Nella fase di sviluppo del prodotto, si considera che la probabilità del risultato del test (Pass) o (Fail) di ciascun campione di ricerca e sviluppo in ciascun elemento del test rimanga invariata in ciascun test indipendente. Secondo la teoria della distribuzione binomiale, citare Practical Reliability Engineering 14.3 2 La formula per la confidenza della distribuzione degli elementi è la seguente:

La formula precedente presuppone che il numero di errori k=0 e la formula semplificata è la seguente: C=1-R^N; il numero di campioni da testare è N=Ln(1-C)/Ln(R); lo screenshot seguente è citato da Practical Reliability Engineering.

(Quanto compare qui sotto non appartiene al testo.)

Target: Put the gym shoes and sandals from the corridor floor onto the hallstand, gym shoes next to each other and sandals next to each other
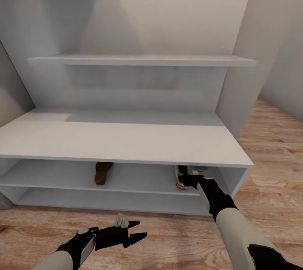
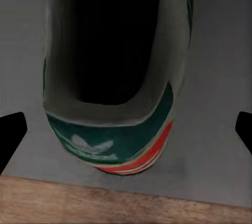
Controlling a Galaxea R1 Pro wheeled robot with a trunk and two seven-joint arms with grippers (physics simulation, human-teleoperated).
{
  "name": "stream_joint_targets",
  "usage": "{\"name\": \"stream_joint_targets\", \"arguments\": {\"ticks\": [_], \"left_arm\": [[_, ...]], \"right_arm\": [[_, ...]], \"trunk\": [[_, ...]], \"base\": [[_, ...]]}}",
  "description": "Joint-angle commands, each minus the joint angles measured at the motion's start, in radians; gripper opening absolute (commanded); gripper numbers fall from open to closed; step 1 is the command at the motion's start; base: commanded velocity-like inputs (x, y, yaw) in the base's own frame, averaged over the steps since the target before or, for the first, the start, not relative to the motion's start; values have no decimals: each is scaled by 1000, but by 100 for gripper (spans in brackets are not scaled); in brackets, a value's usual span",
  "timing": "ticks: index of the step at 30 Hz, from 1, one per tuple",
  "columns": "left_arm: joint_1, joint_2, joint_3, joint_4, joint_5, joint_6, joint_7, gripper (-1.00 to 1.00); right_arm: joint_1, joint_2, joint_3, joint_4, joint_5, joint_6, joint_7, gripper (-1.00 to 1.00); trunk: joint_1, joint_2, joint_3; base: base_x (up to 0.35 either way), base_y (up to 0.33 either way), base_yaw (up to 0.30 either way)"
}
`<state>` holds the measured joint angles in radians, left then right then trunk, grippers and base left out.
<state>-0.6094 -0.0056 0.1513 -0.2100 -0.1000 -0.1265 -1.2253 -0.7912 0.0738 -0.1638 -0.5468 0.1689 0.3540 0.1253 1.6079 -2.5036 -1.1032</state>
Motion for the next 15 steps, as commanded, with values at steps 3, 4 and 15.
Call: {"name": "stream_joint_targets", "arguments": {"ticks": [3,4,15], "left_arm": [[0,-1,8,0,-10,-10,-2,100],[0,-1,8,0,-10,-10,-2,100],[-1,-1,8,0,-10,-10,-2,100]], "right_arm": [[0,1,-8,-2,11,5,8,100],[0,1,-8,-2,11,5,8,100],[0,1,-9,-4,6,5,10,100]], "trunk": [[0,0,-1],[0,0,-1],[0,0,-1]], "base": [[0,0,0],[0,0,0],[-264,0,0]]}}
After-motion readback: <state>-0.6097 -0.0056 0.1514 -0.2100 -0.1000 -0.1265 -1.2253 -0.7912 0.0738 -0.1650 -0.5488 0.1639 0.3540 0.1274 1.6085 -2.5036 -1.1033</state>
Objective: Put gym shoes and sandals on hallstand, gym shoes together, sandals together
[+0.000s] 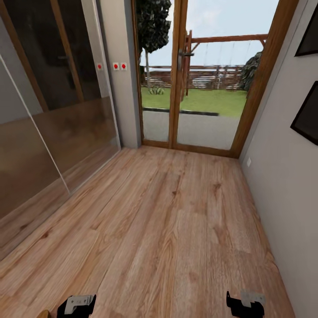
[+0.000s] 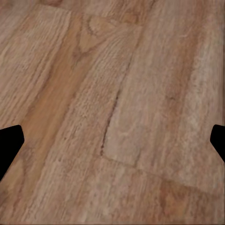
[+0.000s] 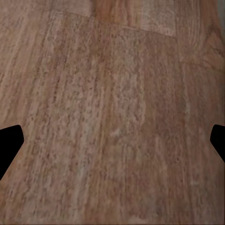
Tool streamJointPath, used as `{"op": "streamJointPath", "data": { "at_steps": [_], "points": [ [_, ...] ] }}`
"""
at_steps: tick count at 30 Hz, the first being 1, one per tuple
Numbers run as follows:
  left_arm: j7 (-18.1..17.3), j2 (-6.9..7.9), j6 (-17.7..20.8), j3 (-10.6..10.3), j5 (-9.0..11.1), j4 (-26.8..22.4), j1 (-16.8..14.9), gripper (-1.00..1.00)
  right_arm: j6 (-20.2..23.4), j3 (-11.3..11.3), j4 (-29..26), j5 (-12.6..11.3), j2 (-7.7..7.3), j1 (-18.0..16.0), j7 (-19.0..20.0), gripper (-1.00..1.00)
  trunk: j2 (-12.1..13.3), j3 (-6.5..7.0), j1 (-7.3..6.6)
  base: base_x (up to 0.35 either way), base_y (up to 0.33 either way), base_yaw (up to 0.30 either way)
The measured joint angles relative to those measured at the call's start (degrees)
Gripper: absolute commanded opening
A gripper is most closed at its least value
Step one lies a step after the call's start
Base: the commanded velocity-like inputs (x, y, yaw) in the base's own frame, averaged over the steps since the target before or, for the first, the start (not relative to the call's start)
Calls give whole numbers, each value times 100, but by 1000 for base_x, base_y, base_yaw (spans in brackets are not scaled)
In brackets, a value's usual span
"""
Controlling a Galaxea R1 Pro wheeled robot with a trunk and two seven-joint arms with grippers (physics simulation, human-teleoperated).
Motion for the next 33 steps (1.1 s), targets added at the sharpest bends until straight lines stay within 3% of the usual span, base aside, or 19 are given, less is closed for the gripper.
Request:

Per l'esempio dello screenshot sopra, nota: R qui si riferisce alla probabilità di dimostrare l'affidabilità delle specifiche di test del prodotto. Non confonderlo con l'affidabilità della distribuzione esponenziale. R=e^(-λt) di distribuzione esponenziale; cambia con il tempo. .
Prendendo l'esempio precedente come R=90% e C=50%, il numero calcolato di campioni di prova nella fase di ricerca e sviluppo è 7. Il significato popolare è il seguente: quando vengono selezionati 7 campioni di prova, se il i risultati dei test di tutti e 7 i campioni vengono superati, c'è una certezza del 50% che il prodotto che sviluppiamo soddisferà le specifiche del test del prodotto con una probabilità del 90% (non importa quanti prodotti venderemo in futuro sul mercato, purché tutti e 7 i campioni testato nella fase di ricerca e sviluppo, possiamo dichiarare al mondo esterno che siamo sicuri al 50% che il 90% dei prodotti sul mercato possa soddisfare le specifiche di prova dei nostri prodotti. Naturalmente, la premessa qui è garantire che la fase di ricerca e sviluppo fase è uguale al segmento batch).
Dopo aver letto l'introduzione nel libro, lo standard di settore per l'automazione industriale prevede l'utilizzo di R=97% e C=50%, che risulta in N=23. Alcune persone qui potrebbero avere domande: quale dipartimento definisce i valori di R e C? Come definirlo? Questa è anche la mia domanda, ed è anche una difficoltà nello sviluppo di affidabilità e lavoro di qualità... Ad esempio, i costi di ricerca e sviluppo di alcuni prodotti sono troppo alti. Di solito, il progetto fornirà un solo prodotto per i test di ricerca e sviluppo. Se supera il test basato su questo campione, può solo dire C=50%, R=50%... Credo che questa sia anche la situazione attuale della maggior parte delle aziende...
Spiegazione dei termini base di misurazione dell'affidabilità ed esempi di calcolo
Recentemente, ho incontrato un cliente al lavoro che mi ha chiesto informazioni sul calcolo di PPM, MTBF e probabilità di affidabilità R. Non parlerò del caso del cliente, ma condividerò ciò che ho visto in Practical Reliability Engineering;
MTBF: tempo trascorso tra i guasti; R(t)=e^(-1/MTBF*t) in distribuzione esponenziale;
PPM: Parti per milione; R(t)=1-PPM(t)/(10^6);
BX-Life: Se x=10 qui, significa R=90%;

Analisi dell'esempio precedente: il prodotto richiede che la durata di B10 sia di 5 anni, il che significa che l'affidabilità del prodotto dopo 5 anni è del 90%. Nell'esempio è MTTF (MeanTime To Failure), che soddisfa la distribuzione esponenziale. Sostituirlo nella formula 14.2 nella figura sopra per ottenere MTTF=47.5 anni, che significa il tasso di fallimento annuale λ=0.021, (qui viene introdotta un'altra affermazione, perché MTTF {{10} },5 anni, quindi il tasso di riparazione annuale=1/47,5=2,1%, che è molto alto... Di solito i prodotti di consumo sono inferiori allo 0,3%...); il valore PPM è 100,000, il che significa che dopo 5 anni, 100,000 prodotti per milione falliranno.